## Instructions to follow
Write out the data exactly as given, dropping every picture.

## Supplied information
┏━━

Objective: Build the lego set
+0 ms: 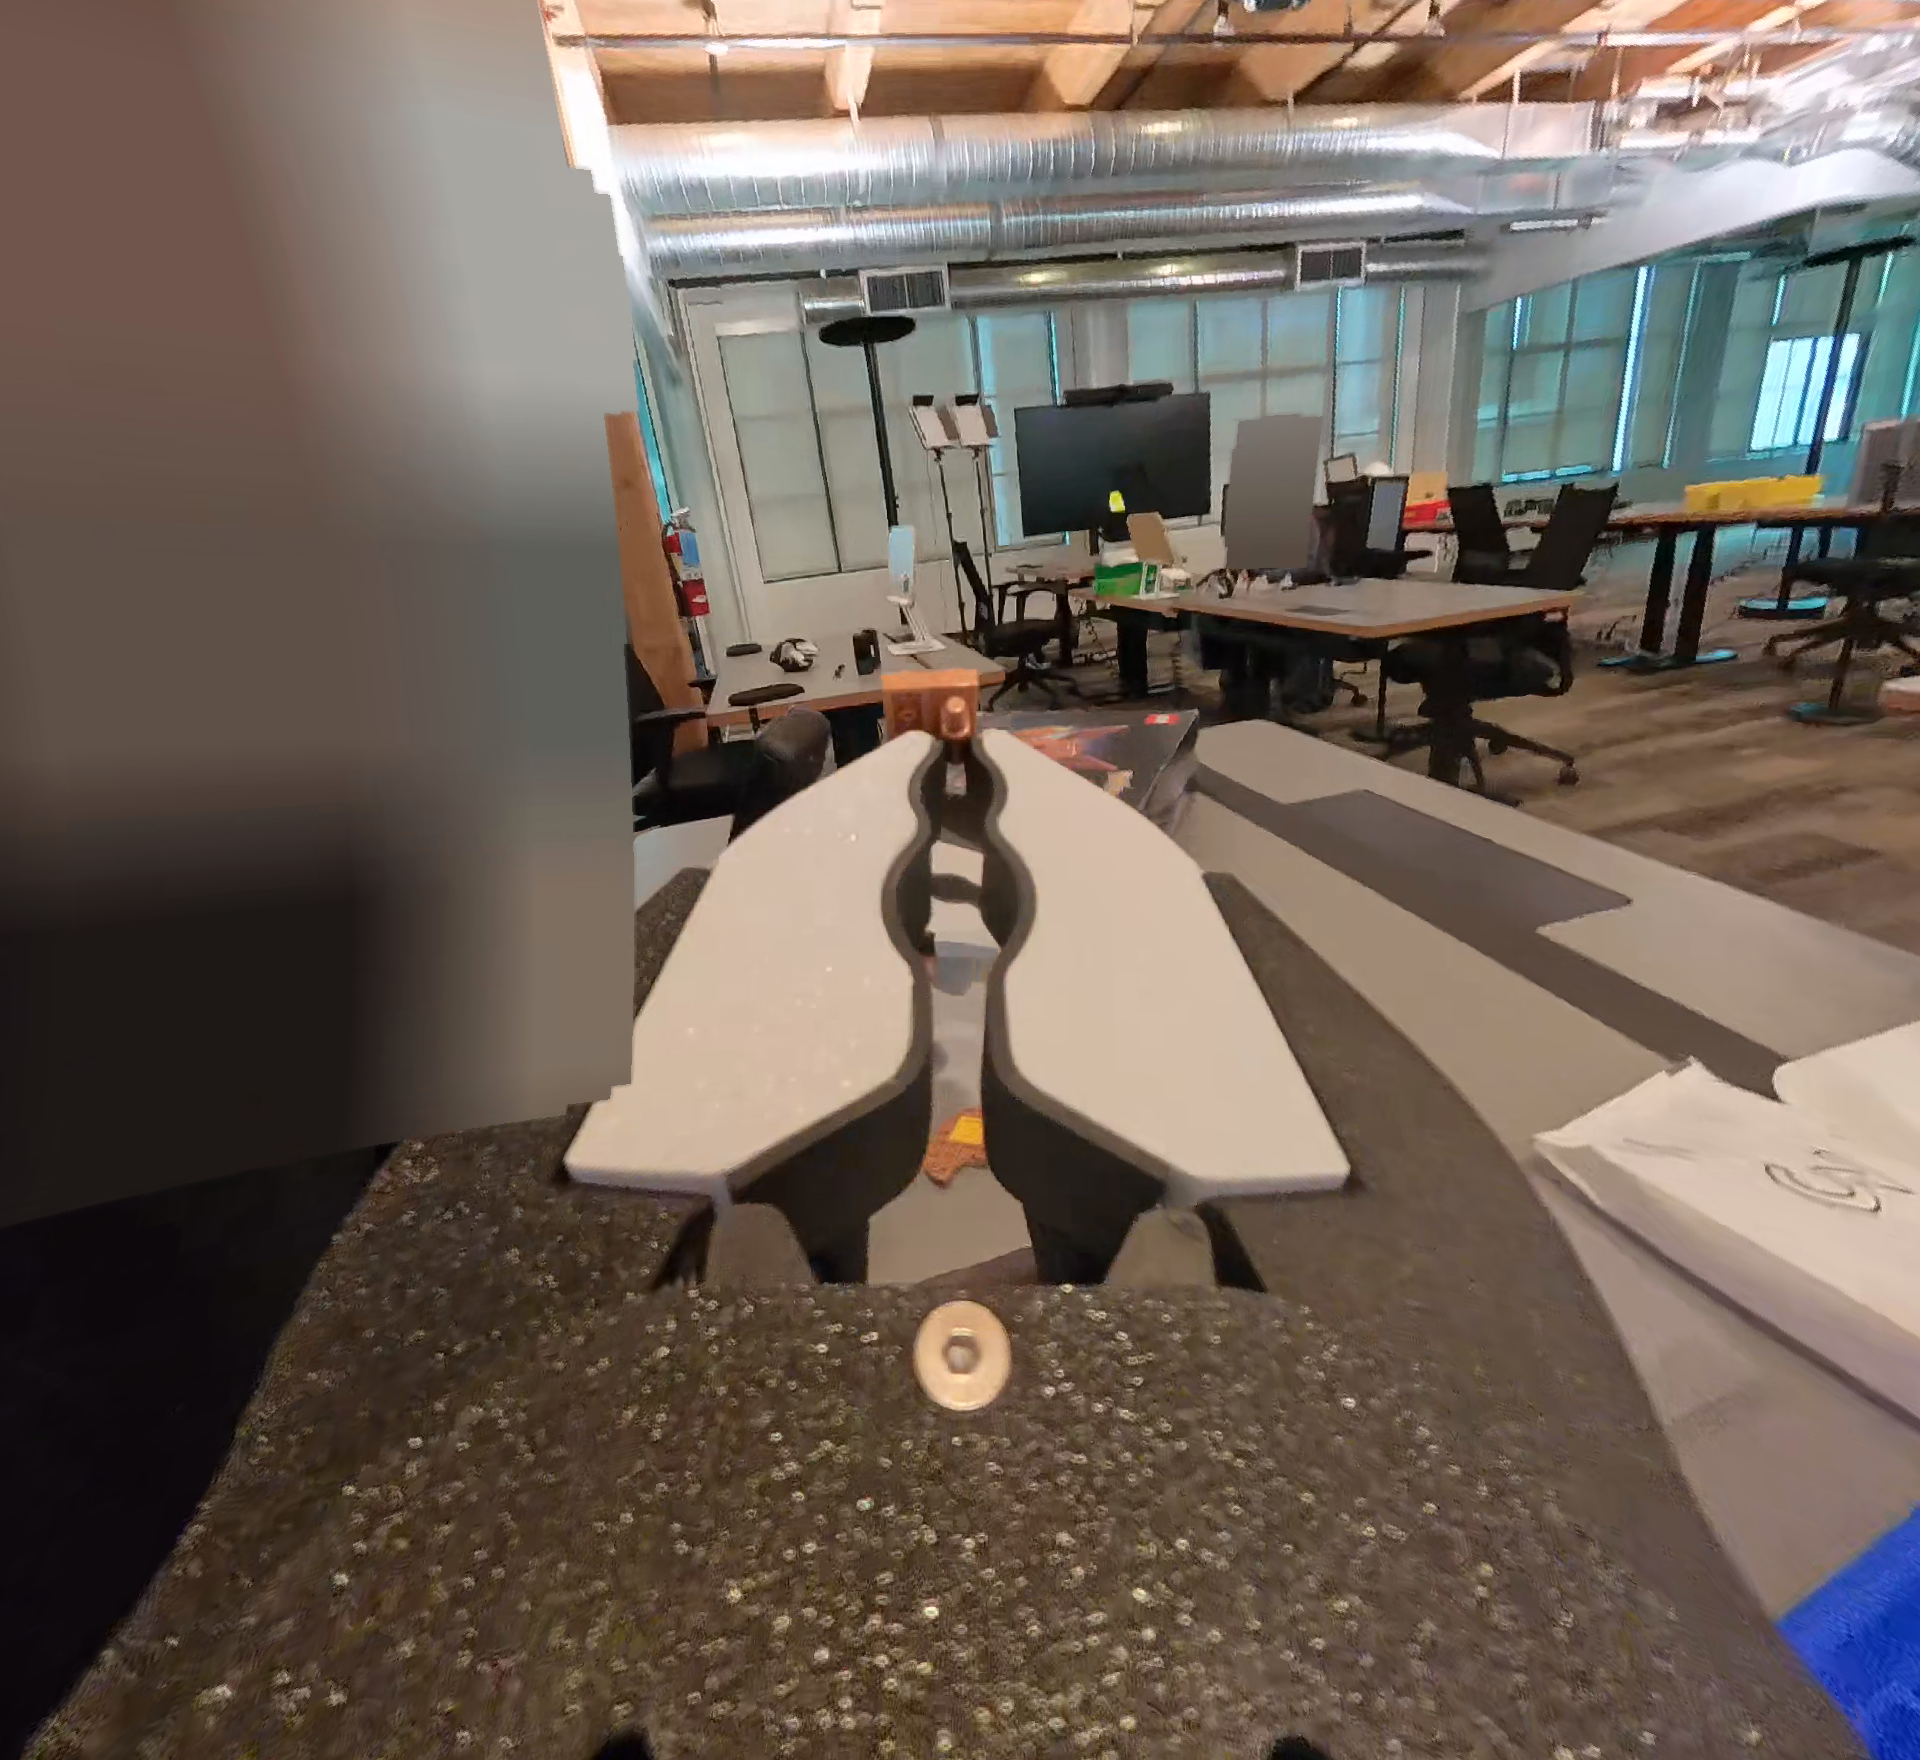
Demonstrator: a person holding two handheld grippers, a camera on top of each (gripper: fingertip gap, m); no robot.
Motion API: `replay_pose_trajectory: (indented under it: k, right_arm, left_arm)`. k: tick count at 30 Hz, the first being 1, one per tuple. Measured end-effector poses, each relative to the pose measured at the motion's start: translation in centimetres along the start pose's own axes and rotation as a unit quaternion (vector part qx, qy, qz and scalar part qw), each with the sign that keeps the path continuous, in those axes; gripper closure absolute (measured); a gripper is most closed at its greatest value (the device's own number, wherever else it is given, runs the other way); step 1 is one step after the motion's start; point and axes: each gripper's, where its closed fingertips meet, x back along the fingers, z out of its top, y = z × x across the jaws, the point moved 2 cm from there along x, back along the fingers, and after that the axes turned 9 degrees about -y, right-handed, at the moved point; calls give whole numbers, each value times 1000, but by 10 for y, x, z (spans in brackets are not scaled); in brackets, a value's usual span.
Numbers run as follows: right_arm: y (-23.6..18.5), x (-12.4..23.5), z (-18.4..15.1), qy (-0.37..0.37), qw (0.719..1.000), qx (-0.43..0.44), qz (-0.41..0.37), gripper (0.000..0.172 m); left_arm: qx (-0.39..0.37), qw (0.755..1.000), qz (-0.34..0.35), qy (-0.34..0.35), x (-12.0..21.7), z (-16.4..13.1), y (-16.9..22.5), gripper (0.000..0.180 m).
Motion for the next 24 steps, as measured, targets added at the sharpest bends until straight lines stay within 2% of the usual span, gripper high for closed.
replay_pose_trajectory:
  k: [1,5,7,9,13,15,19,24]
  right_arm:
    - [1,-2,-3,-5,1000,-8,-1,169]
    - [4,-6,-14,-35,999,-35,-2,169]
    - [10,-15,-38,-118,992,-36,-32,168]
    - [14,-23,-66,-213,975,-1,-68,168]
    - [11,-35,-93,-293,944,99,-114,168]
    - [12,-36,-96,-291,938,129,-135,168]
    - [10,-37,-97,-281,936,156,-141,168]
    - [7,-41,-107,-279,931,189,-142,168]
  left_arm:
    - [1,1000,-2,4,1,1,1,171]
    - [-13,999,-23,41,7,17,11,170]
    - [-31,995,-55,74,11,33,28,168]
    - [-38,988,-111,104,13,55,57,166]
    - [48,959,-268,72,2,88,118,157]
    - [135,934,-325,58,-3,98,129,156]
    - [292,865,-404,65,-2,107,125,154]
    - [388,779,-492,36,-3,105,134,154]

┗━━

## Worked solution
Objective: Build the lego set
+0 ms: 
Demonstrator: a person holding two handheld grippers, a camera on top of each (gripper: fingertip gap, m); no robot.
Motion API: `replay_pose_trajectory: (indented under it: k, right_arm, left_arm)`. k: tick count at 30 Hz, the first being 1, one per tuple. Measured end-effector poses, each relative to the pose measured at the motion's start: translation in centimetres along the start pose's own axes and rotation as a unit quaternion (vector part qx, qy, qz and scalar part qw), each with the sign that keeps the path continuous, in those axes; gripper closure absolute (measured); a gripper is most closed at its greatest value (the device's own number, wherever else it is given, runs the other way); step 1 is one step after the motion's start; point and axes: each gripper's, where its closed fingertips meet, x back along the fingers, z out of its top, y = z × x across the jaws, the point moved 2 cm from there along x, back along the fingers, and after that the axes turned 9 degrees about -y, right-handed, at the moved point; calls give whole numbers, each value times 1000, but by 10 for y, x, z (spans in brackets are not scaled); in brackets, a value's usual span.
Numbers run as follows: right_arm: y (-23.6..18.5), x (-12.4..23.5), z (-18.4..15.1), qy (-0.37..0.37), qw (0.719..1.000), qx (-0.43..0.44), qz (-0.41..0.37), gripper (0.000..0.172 m); left_arm: qx (-0.39..0.37), qw (0.755..1.000), qz (-0.34..0.35), qy (-0.34..0.35), x (-12.0..21.7), z (-16.4..13.1), y (-16.9..22.5), gripper (0.000..0.180 m).
Motion for the next 24 steps, as measured, targets added at the sharpest bends until straight lines stay within 2% of the usual span, gripper high for closed.
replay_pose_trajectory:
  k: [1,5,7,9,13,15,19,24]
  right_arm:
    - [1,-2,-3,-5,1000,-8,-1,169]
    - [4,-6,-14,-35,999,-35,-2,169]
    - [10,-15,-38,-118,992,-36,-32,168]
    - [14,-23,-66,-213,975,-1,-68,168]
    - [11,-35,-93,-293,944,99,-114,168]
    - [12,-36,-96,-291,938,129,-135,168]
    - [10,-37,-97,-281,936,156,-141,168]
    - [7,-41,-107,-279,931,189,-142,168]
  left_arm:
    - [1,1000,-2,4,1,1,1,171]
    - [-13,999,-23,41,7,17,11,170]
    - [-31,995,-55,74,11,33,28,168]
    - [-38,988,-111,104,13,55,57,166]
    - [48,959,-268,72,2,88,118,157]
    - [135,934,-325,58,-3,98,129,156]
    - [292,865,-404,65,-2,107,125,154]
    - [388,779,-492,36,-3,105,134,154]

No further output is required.